Dal 23 maggio al 6 giugno presso lo Spazio Oberdan di Milano la Fondazione Cineteca Italiana – in collaborazione con il Consolato generale di Svizzera a Milano – organizza una serie di eventi dal titolo “Gottardo – Un mito per il futuro – Film e installazioni”. Un nome che non si spiegherebbe se non fosse che il primo giugno 2016 sarà ufficialmente inaugurata la galleria di base del San Gottardo, il tunnel ferroviario più lungo del mondo con i suoi di 57,1 km, il cuore del corridoio Rotterdam-Genova che unisce il Mare del Nord al Mediterraneo.

Per questo motivo i due enti hanno pensato di organizzare una rassegna con alcuni dei titoli più belli legati al tema ferroviario.
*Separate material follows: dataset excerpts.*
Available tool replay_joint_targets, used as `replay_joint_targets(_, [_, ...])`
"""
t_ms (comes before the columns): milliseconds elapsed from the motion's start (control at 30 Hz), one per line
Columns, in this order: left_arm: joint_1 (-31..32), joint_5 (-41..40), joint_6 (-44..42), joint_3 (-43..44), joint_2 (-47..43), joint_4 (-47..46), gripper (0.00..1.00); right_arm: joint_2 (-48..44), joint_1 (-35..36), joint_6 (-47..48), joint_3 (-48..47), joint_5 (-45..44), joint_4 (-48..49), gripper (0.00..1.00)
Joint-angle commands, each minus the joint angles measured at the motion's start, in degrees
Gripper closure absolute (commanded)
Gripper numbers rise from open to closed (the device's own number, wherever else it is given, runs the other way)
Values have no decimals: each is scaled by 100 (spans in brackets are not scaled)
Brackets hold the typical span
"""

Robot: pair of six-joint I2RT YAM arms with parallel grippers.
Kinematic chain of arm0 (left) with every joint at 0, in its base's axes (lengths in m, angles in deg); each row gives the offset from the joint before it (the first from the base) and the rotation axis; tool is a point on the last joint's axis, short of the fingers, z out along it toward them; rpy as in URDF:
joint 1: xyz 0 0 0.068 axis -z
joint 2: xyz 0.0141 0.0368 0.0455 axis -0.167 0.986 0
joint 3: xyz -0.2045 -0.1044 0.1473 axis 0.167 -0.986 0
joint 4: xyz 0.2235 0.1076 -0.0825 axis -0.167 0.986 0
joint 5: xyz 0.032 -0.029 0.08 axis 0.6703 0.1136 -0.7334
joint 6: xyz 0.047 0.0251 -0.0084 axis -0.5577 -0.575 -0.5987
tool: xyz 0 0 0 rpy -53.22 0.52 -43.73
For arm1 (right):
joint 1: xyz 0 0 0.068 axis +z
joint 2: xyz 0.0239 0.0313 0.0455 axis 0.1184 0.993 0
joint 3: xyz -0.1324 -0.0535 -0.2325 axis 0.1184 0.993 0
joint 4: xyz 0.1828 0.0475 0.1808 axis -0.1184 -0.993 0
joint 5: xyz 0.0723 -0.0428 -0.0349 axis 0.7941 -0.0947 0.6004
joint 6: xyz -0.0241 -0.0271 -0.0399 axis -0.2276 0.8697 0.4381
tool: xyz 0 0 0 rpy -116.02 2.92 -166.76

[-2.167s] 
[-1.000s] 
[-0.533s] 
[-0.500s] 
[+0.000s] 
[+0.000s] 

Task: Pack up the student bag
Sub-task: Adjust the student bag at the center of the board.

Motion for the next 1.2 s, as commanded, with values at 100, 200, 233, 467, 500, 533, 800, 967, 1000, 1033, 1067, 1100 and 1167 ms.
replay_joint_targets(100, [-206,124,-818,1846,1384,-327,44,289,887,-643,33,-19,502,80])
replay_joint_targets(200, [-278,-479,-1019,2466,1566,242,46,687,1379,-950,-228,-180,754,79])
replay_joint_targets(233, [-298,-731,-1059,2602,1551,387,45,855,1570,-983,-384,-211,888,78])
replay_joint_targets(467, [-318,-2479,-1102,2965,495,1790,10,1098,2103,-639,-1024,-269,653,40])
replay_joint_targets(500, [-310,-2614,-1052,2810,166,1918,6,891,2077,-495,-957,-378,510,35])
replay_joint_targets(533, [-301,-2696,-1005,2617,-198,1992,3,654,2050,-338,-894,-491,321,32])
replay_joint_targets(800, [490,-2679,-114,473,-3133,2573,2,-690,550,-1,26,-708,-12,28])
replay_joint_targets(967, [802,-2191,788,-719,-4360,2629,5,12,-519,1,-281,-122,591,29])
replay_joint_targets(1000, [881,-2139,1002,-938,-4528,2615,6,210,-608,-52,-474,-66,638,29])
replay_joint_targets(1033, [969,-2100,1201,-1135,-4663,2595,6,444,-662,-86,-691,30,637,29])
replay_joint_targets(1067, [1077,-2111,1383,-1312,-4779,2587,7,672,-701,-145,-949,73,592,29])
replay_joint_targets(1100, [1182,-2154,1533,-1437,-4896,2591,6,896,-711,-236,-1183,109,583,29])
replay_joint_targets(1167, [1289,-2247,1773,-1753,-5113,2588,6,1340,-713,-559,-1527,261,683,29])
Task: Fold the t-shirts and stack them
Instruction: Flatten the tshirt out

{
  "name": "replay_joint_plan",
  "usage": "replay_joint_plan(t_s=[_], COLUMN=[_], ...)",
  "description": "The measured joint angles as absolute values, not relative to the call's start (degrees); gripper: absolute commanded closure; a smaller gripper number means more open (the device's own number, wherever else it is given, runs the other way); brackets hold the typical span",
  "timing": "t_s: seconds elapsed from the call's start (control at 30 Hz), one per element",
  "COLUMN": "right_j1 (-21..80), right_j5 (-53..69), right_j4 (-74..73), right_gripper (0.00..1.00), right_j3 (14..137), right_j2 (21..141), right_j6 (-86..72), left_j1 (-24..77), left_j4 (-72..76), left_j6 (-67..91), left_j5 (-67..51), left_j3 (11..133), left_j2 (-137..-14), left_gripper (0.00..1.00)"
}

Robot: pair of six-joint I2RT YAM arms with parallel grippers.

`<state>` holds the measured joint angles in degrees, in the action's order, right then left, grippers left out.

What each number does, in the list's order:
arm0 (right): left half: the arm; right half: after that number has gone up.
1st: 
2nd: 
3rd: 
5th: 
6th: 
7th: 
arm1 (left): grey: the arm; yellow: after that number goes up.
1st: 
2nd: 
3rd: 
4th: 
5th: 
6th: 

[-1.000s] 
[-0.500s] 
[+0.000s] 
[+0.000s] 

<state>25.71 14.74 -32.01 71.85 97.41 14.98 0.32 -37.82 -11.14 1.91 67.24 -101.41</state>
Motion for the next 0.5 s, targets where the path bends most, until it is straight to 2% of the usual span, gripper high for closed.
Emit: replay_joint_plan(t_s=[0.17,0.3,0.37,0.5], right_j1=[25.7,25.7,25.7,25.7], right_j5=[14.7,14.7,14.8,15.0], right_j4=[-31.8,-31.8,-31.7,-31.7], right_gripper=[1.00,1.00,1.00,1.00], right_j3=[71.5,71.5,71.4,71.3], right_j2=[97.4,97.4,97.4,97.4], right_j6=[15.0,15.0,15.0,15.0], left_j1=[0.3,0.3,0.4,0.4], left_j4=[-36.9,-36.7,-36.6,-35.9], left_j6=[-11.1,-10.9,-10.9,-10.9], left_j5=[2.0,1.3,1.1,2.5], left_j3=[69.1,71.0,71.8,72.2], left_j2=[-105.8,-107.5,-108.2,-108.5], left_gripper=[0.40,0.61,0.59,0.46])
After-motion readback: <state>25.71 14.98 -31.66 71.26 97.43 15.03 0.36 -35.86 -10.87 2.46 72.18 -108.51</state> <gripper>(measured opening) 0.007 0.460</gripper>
Selezionarli non dev’essere stato facile vista la lunghissima relazione che lega il treno alla settima arte; basti pensare che proprio una locomotiva era la protagonista di uno dei primi lavori dei fratelli Lumière (L’arrivo di un treno alla stazione di La Ciotat), non a caso inserito nella programmazione.

I titoli in programma sono sedici e la rassegna sarà inaugurata dal rarissimo Il vetturale del San Gottardo, lungometraggio sulla realizzazione del primo traforo del San Gottardo che la Cineteca di Milano, partendo dal negativo d’epoca conservato nei propri archivi, aveva restaurato in collaborazione con la Cineteca Svizzera e presentato nel 2011 alla Mostra del Cinema di Venezia.

Le altre opere attraversano letteralmente la storia del cinema, per cui si va da Il cavallo d’acciaio di John Ford (1924) a Lo straordinario viaggio di T.S. Spivet del 2014.

[Leggi anche: I cinque treni più emozionanti del cinema]

Non poteva mancare un film a cui l’Italia – ma probabilmente il mondo intero – è particolarmente affezionata come Il ferroviere dell’immenso Pietro Germi. Oltre ai film, nel Foyer sarà allestita una mostra pensata anche per un pubblico di bambini, dove saranno esposte fotografie e modellini di treno elettrici, nell’auspicio che l’Europa veda sempre di più la costruzione di “ponti” e non di barriere.